Un golpe en la puerta del cuarto, y la cara risueña y maliciosa, de monago, de Tomasico, el botones.
-Señorita... Esta carta acaban de traer.
Era un continental: un pliego de papel que tenía por timbre el globo terráqueo, dos hemisferios.  Leocadia  firmó  el  sobre,  dejó  la pluma  encima  de  la  mesilla,  se  acercó  a  la ventana enrejada y leyó. Según descifraba la misiva aquella, la fresca palidez de su semblante radioso se teñía de púrpura, rápidamente, como si millares de manos la abofeteasen a la vez:
"Sal esta noche a la calle; te aguardo en la esquina a las diez con un coche. Cenaremos juntos. G."

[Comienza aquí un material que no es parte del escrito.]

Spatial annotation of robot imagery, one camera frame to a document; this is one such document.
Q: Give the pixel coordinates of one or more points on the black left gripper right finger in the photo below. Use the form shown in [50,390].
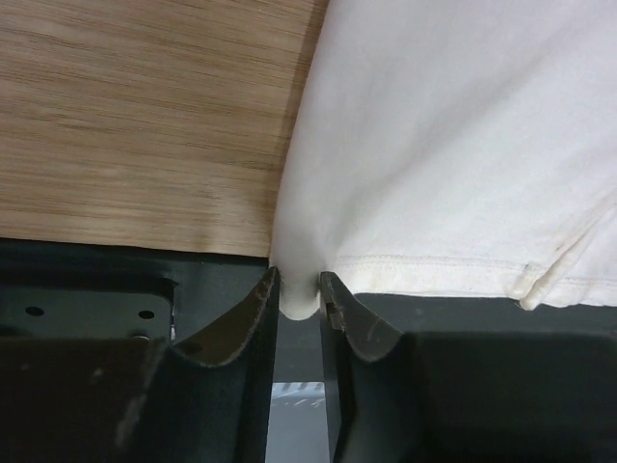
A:
[458,395]

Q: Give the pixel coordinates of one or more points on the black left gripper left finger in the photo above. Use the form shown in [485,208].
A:
[144,395]

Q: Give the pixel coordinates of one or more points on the white t-shirt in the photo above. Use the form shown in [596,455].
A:
[455,149]

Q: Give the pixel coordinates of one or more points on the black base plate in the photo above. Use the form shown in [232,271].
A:
[61,291]

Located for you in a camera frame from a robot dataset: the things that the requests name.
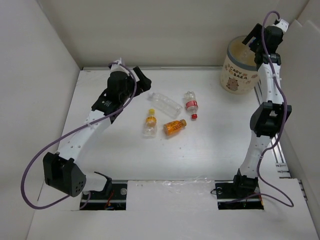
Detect large clear plastic bottle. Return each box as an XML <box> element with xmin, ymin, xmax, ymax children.
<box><xmin>148</xmin><ymin>92</ymin><xmax>183</xmax><ymax>118</ymax></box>

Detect clear bottle blue label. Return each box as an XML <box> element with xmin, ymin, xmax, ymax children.
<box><xmin>239</xmin><ymin>37</ymin><xmax>256</xmax><ymax>64</ymax></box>

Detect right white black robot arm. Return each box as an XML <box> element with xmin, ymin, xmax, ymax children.
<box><xmin>231</xmin><ymin>19</ymin><xmax>292</xmax><ymax>198</ymax></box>

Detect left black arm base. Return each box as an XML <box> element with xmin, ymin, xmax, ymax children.
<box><xmin>79</xmin><ymin>171</ymin><xmax>128</xmax><ymax>211</ymax></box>

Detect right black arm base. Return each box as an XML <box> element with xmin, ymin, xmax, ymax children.
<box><xmin>210</xmin><ymin>181</ymin><xmax>264</xmax><ymax>210</ymax></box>

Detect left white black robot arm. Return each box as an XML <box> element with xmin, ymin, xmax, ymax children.
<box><xmin>43</xmin><ymin>64</ymin><xmax>152</xmax><ymax>199</ymax></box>

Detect cream capybara bin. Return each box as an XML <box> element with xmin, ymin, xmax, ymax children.
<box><xmin>220</xmin><ymin>36</ymin><xmax>260</xmax><ymax>95</ymax></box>

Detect clear bottle yellow cap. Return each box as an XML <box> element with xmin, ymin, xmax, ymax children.
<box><xmin>142</xmin><ymin>108</ymin><xmax>157</xmax><ymax>138</ymax></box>

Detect clear bottle red label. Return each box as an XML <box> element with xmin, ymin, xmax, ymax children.
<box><xmin>184</xmin><ymin>91</ymin><xmax>199</xmax><ymax>121</ymax></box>

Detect orange bottle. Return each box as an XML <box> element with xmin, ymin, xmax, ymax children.
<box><xmin>163</xmin><ymin>119</ymin><xmax>187</xmax><ymax>136</ymax></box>

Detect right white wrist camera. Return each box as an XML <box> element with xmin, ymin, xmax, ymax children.
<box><xmin>272</xmin><ymin>18</ymin><xmax>289</xmax><ymax>34</ymax></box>

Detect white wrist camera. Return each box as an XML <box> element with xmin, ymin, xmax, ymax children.
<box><xmin>272</xmin><ymin>18</ymin><xmax>289</xmax><ymax>34</ymax></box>
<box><xmin>108</xmin><ymin>57</ymin><xmax>127</xmax><ymax>76</ymax></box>

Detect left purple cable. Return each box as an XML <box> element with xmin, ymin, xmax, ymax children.
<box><xmin>20</xmin><ymin>62</ymin><xmax>138</xmax><ymax>210</ymax></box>

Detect purple cable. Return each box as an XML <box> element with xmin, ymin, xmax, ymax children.
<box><xmin>224</xmin><ymin>10</ymin><xmax>295</xmax><ymax>208</ymax></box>
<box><xmin>20</xmin><ymin>62</ymin><xmax>138</xmax><ymax>210</ymax></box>

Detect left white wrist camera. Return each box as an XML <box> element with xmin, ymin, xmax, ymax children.
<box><xmin>108</xmin><ymin>57</ymin><xmax>127</xmax><ymax>76</ymax></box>

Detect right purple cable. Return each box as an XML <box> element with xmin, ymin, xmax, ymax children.
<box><xmin>224</xmin><ymin>10</ymin><xmax>295</xmax><ymax>208</ymax></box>

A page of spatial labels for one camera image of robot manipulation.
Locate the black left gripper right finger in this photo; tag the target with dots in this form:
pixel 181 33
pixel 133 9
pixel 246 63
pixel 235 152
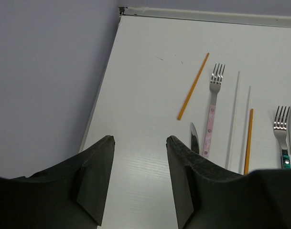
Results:
pixel 207 196

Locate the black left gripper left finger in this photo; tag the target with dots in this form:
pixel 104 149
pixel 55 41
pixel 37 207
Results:
pixel 69 195

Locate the pink-handled fork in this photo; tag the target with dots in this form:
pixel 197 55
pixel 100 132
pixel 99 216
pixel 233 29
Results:
pixel 214 87

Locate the orange chopstick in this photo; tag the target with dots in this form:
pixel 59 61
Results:
pixel 188 97
pixel 248 148

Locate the white chopstick right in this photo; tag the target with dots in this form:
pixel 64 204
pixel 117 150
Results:
pixel 245 133

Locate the white chopstick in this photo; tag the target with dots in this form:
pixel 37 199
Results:
pixel 232 128
pixel 245 133

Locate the white chopstick left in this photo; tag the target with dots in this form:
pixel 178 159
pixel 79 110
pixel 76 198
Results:
pixel 232 128

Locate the pink-handled knife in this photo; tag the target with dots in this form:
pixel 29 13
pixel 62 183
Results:
pixel 194 139

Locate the teal-handled fork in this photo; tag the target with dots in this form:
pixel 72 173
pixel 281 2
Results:
pixel 280 132

El tono imperativo, el grosero tuteo inmotivado,  la  precaución  de  la  inicial...  Leocadia creyó notar que se abría en su corazón una fuente,  un  chorro  de  agua  limpia,  amarga, sana, hervidora, un manantial de indigna-ción, de altivez, de furor, de desprecio. Y debía de ser verdad que la fuente manaba, y se desbordaba,  pues  ya  buscaba  desahogo  por  los ojos.  Lágrimas  gruesas,  copiosas,  bajaban  a apagar el incendio de las mejilllas...
Hizo trizas el papel; abrió la ventana y al través de la reja lanzó los pedacitos blancos, que  revolotearon  y  fueron  a  posarse  en  las losas de la acera. Después, desabrochándose lentamente el ciclo de pedrería, lo miró al través de su llanto, lo tiró al suelo y con sus botitas viejas pisó, volvió a pisar, taconeó, rompió la argolla, haciendo saltar los brillantes de su engaste delicado.

 "El Imparcial", 29 de diciembre de 1902.